Re: [Nagios-users] Nagios v3.5.0 transitioning immediately to a HARD state upon host problem

2013-05-24 Thread Andreas Ericsson

On 2013-05-23 17:43, C. Bensend wrote:
>
> Hey folks,
>
> I recently made two major changes to my Nagios environment:
>
> 1) I upgraded to v3.5.0.
> 2) I moved from a single server to two pollers sending passive
> results to one central console server.
>
> Now, this new distributed system was in place for several months
> while I tested, and it worked fine.  HOWEVER, since this was running
> in parallel with my production system, notifications were disabled.

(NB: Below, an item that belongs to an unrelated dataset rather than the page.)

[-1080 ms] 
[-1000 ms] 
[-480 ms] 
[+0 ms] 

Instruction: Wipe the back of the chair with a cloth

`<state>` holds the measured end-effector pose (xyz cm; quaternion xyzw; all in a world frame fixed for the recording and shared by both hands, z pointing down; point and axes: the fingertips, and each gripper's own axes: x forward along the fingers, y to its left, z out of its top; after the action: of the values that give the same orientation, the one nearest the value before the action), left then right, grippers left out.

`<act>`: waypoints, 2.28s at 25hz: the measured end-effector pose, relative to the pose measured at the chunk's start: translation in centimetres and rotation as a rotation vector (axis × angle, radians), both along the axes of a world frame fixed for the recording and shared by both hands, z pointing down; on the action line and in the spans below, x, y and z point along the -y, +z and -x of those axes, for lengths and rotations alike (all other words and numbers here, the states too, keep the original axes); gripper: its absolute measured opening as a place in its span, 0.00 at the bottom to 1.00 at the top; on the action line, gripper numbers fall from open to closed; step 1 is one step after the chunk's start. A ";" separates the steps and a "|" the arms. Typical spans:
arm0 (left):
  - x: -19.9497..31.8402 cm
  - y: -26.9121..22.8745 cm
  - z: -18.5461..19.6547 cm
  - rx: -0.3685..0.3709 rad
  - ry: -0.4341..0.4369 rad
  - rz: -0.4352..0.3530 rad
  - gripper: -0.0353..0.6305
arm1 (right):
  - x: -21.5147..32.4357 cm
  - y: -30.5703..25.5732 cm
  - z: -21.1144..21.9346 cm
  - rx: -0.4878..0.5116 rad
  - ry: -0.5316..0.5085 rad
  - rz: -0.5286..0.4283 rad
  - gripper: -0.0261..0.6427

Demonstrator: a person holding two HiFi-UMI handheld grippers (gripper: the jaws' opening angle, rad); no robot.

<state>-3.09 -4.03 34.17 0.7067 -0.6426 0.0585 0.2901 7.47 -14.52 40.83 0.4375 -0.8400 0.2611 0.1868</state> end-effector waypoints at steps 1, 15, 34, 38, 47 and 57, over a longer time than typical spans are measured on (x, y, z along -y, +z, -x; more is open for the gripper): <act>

> Hence, I didn't see this problem until I cut over for real and
> enabled notifications.
>
> (please excuse any cut-n-paste ugliness, had to send this info from
> my work account via Outlook and then try to cleanse and reformat
> via Squirrelmail)
>
> As a test and to capture information, I reboot 'hostname'.  This
> log is from the nagios-console host, which is the host that accepts
> the passive check results and sends notifications.  Here is the
> console host receiving a service check failure when the host is
> restarting:
>
> May 22 15:57:10 nagios-console nagios: SERVICE ALERT: hostname;/var disk
> queue;CRITICAL;SOFT;1;Connection refused by host
>
>
> So, the distributed poller system checks the host and sends its
> results to the console server:
>
> May 22 15:57:30 nagios-console nagios: HOST
> ALERT:hostname;DOWN;SOFT;1;CRITICAL - Host Unreachable (a.b.c.d)
>
>
> And then the centralized server IMMEDIATELY goes into a hard state,
> which triggers a  notification:
>
> May 22 15:57:30 nagios-console nagios: HOST ALERT:
> hostname;DOWN;HARD;1;CRITICAL - Host Unreachable (a.b.c.d)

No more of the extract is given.